## Assignment
Below is a listing to transcribe in full and exactly; keep the pictures out.

## Supplied information
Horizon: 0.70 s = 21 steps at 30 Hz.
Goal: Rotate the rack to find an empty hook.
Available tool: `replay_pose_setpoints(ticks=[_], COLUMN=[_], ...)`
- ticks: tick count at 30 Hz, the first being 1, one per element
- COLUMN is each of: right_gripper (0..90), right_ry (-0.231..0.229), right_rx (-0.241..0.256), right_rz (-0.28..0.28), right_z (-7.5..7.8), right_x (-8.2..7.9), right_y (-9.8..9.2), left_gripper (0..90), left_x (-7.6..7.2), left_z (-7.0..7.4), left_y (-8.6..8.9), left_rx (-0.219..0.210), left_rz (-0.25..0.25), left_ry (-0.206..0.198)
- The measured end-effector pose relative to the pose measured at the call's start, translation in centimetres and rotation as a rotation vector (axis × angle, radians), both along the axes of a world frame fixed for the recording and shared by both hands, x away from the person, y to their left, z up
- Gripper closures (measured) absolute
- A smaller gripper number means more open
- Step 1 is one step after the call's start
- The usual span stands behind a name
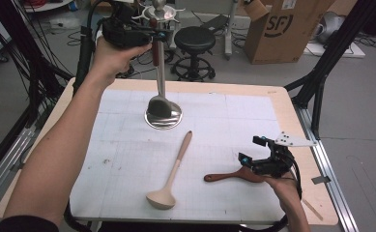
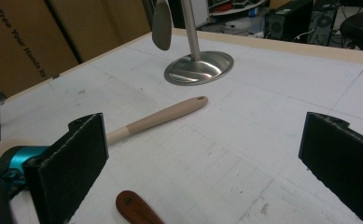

## Exercise solution
Horizon: 0.70 s = 21 steps at 30 Hz.
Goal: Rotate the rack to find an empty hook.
Available tool: `replay_pose_setpoints(ticks=[_], COLUMN=[_], ...)`
- ticks: tick count at 30 Hz, the first being 1, one per element
- COLUMN is each of: right_gripper (0..90), right_ry (-0.231..0.229), right_rx (-0.241..0.256), right_rz (-0.28..0.28), right_z (-7.5..7.8), right_x (-8.2..7.9), right_y (-9.8..9.2), left_gripper (0..90), left_x (-7.6..7.2), left_z (-7.0..7.4), left_y (-8.6..8.9), left_rx (-0.219..0.210), left_rz (-0.25..0.25), left_ry (-0.206..0.198)
- The measured end-effector pose relative to the pose measured at the call's start, translation in centimetres and rotation as a rotation vector (axis × angle, radians), both along the axes of a world frame fixed for the recording and shared by both hands, x away from the person, y to their left, z up
- Gripper closures (measured) absolute
- A smaller gripper number means more open
- Step 1 is one step after the call's start
- The usual span stands behind a name

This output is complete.